:: Exercise ::
Output the data exactly, with every line intact.
Supplied data Block Start
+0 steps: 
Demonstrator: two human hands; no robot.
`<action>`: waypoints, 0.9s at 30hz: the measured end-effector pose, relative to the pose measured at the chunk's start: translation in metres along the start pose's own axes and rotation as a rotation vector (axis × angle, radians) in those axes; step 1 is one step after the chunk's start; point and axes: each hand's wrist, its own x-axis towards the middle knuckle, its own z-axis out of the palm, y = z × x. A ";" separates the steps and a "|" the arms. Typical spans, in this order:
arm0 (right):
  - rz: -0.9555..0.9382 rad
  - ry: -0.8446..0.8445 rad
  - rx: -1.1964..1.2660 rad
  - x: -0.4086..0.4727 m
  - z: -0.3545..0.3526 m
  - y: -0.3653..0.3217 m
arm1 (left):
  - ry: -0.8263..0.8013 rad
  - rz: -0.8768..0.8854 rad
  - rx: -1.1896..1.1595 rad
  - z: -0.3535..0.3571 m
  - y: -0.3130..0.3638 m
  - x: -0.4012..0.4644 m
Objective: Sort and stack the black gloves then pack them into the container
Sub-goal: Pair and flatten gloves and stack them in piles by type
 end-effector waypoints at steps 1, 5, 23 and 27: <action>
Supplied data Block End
:: Answer section ::
+0 steps: 
Demonstrator: two human hands; no robot.
`<action>`: waypoints, 0.9s at 30hz: the measured end-effector pose, relative to the pose measured at the chunk's start: translation in metres along the start pose's own axes and rotation as a rotation vector (axis × angle, radians) in those axes; step 1 is one step after the chunk's start; point and axes: each hand's wrist, its own x-axis towards the middle knuckle, its own z-axis out of the palm, y = z × x. A ";" separates the steps and a "|" the arms. Typical spans, in this order:
arm0 (right):
  - rz: -0.9555..0.9382 rad
  - ry: -0.8446..0.8445 rad
  - rx: -1.1964..1.2660 rad
  - x: -0.4086..0.4727 m
  - z: -0.3545..0.3526 m
  - y: -0.3653..0.3217 m
arm1 (left):
  - ry: -0.8263..0.8013 rad
  - rz: -0.8768..0.8854 rad
  - rx: -1.1896..1.1595 rad
  - z: -0.3535..0.3571 m
  - y: -0.3130..0.3638 m
  - x: -0.4012..0.4644 m
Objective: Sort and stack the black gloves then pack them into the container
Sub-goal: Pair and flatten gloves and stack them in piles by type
 end-effector waypoints at steps 1, 5, 23 and 27: <action>

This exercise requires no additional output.